**What the task asks:** Find the line in the entries below that contains "Outlines traced around the white". Repeat it exactly, and every line after it through the line that contains "Find the left".

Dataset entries

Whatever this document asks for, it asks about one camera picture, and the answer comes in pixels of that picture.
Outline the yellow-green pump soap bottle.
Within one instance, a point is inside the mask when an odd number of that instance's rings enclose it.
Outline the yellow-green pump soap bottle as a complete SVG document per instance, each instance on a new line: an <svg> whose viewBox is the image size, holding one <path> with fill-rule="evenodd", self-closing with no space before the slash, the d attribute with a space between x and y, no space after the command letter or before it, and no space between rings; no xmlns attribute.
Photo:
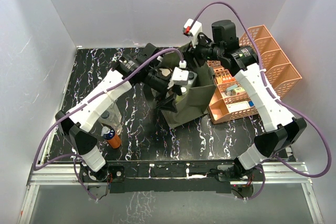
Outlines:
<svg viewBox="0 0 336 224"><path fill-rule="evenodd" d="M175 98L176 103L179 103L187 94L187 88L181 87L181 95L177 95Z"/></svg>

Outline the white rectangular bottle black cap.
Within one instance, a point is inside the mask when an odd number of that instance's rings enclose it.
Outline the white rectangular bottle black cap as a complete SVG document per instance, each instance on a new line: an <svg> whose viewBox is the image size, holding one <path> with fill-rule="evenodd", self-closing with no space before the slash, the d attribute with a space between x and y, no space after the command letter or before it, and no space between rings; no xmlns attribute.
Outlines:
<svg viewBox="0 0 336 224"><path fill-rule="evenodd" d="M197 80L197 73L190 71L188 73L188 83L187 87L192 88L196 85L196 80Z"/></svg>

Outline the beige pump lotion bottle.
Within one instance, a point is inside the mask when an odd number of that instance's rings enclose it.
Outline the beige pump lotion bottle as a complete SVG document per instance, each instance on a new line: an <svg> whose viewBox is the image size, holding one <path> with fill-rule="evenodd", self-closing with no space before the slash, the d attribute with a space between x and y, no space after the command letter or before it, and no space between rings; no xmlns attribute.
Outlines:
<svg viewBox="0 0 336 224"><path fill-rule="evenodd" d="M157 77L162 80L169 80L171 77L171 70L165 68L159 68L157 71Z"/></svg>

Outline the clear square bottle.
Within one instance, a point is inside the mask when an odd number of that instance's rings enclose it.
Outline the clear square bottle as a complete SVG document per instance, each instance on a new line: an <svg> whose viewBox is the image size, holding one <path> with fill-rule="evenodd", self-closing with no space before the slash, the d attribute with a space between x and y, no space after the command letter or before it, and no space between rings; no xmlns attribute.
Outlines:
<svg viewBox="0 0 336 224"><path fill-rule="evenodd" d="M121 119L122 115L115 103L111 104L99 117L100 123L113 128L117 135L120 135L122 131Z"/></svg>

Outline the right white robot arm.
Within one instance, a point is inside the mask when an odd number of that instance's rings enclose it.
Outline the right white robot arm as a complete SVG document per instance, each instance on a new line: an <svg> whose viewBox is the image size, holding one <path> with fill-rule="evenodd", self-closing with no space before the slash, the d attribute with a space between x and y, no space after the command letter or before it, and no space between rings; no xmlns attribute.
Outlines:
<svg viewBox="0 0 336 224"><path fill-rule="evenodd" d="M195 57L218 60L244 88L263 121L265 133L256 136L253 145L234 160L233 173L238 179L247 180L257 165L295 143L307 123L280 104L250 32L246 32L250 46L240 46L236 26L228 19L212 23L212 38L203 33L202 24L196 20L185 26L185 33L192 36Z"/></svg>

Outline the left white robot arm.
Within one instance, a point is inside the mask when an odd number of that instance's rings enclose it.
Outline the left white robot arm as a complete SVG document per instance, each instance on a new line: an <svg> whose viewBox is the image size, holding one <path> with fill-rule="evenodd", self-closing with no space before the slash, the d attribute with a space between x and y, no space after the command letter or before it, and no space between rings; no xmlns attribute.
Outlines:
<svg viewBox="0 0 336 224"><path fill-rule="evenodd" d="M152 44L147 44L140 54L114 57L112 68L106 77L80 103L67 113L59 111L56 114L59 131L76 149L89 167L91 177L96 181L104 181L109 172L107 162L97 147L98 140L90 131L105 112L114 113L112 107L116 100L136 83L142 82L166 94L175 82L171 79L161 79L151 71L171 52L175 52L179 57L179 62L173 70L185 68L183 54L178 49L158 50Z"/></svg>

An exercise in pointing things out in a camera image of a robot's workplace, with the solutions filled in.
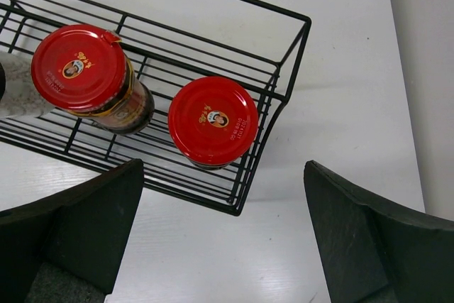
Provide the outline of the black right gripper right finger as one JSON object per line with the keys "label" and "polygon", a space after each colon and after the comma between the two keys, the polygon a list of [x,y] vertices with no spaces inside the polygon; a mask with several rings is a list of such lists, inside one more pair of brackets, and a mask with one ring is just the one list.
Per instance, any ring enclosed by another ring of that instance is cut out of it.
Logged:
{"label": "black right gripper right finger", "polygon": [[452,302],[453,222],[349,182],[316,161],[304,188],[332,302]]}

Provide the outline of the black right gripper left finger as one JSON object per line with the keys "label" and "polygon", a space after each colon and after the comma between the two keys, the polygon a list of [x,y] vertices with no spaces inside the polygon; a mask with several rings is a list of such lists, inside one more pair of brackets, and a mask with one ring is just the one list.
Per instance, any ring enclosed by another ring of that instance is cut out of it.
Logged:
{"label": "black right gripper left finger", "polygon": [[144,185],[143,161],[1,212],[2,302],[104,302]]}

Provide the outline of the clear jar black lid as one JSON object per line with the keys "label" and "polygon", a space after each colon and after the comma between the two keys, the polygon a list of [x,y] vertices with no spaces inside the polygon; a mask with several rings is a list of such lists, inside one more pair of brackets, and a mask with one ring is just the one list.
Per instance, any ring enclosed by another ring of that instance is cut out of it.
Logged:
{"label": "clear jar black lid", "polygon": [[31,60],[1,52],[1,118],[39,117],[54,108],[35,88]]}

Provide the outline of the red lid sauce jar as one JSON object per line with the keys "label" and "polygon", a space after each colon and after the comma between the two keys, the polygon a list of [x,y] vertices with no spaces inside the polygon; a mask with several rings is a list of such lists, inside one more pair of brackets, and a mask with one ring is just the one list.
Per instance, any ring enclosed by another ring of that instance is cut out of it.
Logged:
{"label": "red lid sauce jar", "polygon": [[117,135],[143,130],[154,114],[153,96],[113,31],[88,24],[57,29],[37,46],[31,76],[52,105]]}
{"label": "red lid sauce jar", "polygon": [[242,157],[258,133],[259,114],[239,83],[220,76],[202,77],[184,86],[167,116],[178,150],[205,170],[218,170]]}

--

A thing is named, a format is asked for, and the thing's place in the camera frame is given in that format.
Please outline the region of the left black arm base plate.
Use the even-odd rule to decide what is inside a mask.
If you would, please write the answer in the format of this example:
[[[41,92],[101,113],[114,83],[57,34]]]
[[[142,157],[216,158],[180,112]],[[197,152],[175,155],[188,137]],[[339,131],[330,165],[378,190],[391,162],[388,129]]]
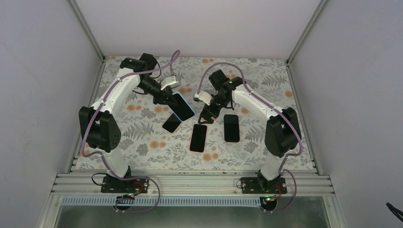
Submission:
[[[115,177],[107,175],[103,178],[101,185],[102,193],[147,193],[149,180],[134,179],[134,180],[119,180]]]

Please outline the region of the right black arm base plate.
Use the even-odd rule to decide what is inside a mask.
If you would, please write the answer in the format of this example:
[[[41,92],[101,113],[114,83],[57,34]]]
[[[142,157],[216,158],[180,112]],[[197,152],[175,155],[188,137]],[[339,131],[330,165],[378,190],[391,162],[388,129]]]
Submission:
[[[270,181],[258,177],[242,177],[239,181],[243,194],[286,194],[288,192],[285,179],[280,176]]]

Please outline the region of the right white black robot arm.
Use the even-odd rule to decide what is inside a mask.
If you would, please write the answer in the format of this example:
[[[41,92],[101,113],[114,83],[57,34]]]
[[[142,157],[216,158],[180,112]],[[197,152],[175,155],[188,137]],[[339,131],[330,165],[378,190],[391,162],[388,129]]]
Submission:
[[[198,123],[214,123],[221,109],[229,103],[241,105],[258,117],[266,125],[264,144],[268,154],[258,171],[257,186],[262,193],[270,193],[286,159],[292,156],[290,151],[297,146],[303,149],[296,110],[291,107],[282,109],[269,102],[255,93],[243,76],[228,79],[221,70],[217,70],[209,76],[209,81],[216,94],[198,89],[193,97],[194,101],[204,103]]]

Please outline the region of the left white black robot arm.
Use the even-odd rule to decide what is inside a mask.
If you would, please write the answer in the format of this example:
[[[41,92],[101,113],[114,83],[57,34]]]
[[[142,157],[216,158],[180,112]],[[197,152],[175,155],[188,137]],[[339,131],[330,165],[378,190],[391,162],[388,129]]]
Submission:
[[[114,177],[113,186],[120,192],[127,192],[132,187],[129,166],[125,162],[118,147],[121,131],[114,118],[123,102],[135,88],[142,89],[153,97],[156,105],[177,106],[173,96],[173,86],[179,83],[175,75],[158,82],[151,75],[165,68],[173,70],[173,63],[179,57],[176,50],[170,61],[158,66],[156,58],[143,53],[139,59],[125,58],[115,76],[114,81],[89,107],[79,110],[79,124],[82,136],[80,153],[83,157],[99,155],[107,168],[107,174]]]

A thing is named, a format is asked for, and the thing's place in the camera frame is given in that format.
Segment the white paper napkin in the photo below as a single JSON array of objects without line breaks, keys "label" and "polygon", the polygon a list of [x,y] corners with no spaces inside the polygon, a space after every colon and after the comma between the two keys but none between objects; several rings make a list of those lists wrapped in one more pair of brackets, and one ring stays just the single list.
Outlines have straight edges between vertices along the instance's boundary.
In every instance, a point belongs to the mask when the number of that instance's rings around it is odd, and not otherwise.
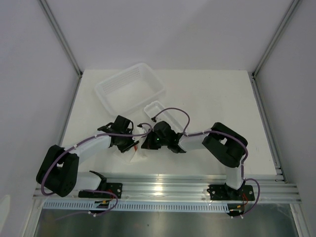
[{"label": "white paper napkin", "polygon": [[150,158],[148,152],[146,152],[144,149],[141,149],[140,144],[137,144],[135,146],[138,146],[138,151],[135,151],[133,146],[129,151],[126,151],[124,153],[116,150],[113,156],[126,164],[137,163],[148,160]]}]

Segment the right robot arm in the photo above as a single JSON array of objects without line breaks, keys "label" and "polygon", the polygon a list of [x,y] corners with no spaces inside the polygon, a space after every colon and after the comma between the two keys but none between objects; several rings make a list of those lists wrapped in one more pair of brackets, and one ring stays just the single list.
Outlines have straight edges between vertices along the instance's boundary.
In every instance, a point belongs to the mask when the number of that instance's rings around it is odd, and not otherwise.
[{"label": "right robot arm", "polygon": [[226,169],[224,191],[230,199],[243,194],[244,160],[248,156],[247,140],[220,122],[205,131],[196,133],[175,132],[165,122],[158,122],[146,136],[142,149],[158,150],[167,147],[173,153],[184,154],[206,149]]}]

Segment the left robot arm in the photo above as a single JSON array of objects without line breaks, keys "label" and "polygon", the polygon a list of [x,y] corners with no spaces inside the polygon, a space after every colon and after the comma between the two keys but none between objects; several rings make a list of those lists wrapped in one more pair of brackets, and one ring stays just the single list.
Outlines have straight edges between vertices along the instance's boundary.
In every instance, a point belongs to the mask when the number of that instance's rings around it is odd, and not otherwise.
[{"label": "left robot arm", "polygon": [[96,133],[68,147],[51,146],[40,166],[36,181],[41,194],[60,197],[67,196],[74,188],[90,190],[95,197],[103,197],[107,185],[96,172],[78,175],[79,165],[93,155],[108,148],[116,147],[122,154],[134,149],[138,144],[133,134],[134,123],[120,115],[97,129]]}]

--

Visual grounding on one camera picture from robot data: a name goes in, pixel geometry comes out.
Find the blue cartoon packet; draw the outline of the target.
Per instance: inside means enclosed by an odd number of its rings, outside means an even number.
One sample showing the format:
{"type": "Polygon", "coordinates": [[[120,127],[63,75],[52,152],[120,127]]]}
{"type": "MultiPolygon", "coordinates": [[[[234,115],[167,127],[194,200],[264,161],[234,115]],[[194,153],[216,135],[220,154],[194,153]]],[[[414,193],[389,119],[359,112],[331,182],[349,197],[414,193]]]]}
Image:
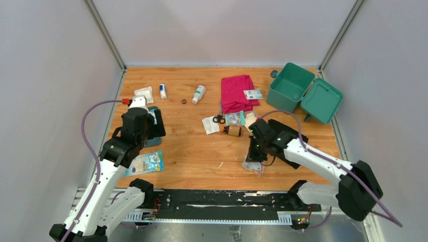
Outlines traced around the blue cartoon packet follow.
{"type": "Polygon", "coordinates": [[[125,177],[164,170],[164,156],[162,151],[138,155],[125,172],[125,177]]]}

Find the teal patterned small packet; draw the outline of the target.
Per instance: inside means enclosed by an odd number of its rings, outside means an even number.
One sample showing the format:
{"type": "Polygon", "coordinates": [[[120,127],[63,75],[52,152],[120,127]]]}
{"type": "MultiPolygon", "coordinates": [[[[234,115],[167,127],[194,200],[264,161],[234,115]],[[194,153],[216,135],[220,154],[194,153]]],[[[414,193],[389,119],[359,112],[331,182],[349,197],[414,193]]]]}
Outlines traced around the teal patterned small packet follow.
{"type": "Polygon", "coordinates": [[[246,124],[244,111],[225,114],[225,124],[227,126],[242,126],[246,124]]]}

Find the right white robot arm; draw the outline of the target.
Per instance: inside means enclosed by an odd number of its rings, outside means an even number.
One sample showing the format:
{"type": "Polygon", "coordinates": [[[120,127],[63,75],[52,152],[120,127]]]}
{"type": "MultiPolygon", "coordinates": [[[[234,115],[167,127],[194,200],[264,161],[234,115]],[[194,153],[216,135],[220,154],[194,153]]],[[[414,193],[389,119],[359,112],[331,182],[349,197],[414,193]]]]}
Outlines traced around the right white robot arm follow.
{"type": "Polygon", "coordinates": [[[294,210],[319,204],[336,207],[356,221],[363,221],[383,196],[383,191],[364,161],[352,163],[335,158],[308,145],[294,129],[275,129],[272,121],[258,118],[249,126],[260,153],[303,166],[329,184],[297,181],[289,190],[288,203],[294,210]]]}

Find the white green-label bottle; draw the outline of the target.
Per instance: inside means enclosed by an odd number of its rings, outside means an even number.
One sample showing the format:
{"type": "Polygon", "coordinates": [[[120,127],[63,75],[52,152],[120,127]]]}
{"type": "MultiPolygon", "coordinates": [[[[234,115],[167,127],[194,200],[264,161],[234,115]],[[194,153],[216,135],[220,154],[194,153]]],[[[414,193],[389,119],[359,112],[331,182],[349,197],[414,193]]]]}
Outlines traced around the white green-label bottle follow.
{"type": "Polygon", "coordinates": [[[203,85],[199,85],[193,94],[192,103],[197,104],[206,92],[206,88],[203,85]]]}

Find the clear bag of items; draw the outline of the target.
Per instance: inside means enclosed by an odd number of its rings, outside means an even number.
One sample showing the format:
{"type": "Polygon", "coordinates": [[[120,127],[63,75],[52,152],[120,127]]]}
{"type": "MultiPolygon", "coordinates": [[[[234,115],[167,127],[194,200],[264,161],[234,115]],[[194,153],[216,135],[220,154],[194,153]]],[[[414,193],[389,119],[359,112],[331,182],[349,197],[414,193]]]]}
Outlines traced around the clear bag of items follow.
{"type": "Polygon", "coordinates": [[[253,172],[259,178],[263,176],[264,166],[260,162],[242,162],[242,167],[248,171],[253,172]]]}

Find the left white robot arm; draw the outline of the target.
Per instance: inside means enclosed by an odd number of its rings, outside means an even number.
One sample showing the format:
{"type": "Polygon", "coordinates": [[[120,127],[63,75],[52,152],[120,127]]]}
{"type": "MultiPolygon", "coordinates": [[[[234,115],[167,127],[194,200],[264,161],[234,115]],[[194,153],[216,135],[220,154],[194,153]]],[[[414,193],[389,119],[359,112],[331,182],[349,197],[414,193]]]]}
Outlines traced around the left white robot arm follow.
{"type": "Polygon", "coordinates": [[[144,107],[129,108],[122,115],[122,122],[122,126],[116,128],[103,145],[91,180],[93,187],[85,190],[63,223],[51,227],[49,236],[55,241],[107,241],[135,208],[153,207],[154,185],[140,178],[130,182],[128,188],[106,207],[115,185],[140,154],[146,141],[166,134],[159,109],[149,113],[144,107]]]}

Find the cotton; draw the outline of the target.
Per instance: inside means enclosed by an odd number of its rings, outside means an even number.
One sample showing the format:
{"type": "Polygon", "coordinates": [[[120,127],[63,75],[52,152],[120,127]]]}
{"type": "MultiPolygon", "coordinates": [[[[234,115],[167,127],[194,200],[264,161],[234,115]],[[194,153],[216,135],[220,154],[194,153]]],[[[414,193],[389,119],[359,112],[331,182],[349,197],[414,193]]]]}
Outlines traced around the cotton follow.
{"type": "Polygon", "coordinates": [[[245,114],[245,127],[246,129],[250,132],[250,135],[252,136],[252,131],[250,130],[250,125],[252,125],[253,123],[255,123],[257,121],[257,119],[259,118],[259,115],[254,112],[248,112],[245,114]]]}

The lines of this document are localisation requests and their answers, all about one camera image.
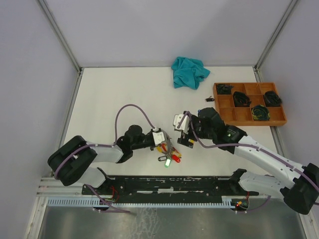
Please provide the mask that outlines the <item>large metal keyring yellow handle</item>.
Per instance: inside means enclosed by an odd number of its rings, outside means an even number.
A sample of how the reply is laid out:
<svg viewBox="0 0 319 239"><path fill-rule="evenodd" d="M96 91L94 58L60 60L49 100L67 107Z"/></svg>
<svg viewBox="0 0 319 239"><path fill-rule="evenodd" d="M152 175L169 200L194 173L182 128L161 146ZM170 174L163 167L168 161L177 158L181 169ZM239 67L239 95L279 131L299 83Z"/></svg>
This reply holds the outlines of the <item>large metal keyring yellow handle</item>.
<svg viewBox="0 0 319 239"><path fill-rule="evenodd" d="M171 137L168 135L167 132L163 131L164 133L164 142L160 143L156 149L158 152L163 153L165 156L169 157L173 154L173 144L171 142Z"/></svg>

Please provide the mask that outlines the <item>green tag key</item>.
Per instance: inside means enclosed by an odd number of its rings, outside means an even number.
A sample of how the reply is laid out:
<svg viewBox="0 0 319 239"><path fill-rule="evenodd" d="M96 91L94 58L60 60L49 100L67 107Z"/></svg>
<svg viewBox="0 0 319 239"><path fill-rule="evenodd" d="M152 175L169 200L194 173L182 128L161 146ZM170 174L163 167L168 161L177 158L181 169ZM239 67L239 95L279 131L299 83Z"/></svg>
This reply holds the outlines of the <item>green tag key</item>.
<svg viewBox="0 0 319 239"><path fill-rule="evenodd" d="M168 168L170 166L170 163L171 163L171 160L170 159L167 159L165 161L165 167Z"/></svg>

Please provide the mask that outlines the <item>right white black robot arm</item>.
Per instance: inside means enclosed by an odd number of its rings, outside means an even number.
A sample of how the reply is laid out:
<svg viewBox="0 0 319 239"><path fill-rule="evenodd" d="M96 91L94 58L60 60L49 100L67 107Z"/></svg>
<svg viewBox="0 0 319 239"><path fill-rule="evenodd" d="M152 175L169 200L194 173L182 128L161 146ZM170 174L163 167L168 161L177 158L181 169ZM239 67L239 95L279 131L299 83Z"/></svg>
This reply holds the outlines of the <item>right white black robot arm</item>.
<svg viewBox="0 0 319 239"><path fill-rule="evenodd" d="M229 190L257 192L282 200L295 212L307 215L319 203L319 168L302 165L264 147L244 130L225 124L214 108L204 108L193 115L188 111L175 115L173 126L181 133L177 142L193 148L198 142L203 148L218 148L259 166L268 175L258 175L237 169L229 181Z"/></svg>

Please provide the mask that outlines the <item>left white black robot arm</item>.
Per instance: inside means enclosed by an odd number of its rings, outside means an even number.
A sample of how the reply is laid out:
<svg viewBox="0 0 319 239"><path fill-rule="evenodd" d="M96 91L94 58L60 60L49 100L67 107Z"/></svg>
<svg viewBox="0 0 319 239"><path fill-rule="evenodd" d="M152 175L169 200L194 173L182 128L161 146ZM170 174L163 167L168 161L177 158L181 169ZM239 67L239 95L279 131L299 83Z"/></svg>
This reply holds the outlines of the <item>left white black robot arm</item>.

**Reply to the exercise:**
Outlines traced around the white green-label bottle follow.
{"type": "Polygon", "coordinates": [[[203,85],[199,85],[193,94],[192,103],[197,104],[206,92],[206,88],[203,85]]]}

Find the clear bag of items; draw the outline of the target.
Per instance: inside means enclosed by an odd number of its rings, outside means an even number.
One sample showing the format:
{"type": "Polygon", "coordinates": [[[120,127],[63,75],[52,152],[120,127]]]}
{"type": "MultiPolygon", "coordinates": [[[[234,115],[167,127],[194,200],[264,161],[234,115]],[[194,153],[216,135],[220,154],[194,153]]],[[[414,193],[389,119],[359,112],[331,182],[349,197],[414,193]]]]}
Outlines traced around the clear bag of items follow.
{"type": "Polygon", "coordinates": [[[253,172],[259,178],[263,176],[264,166],[260,162],[242,162],[242,167],[248,171],[253,172]]]}

Find the left white robot arm; draw the outline of the target.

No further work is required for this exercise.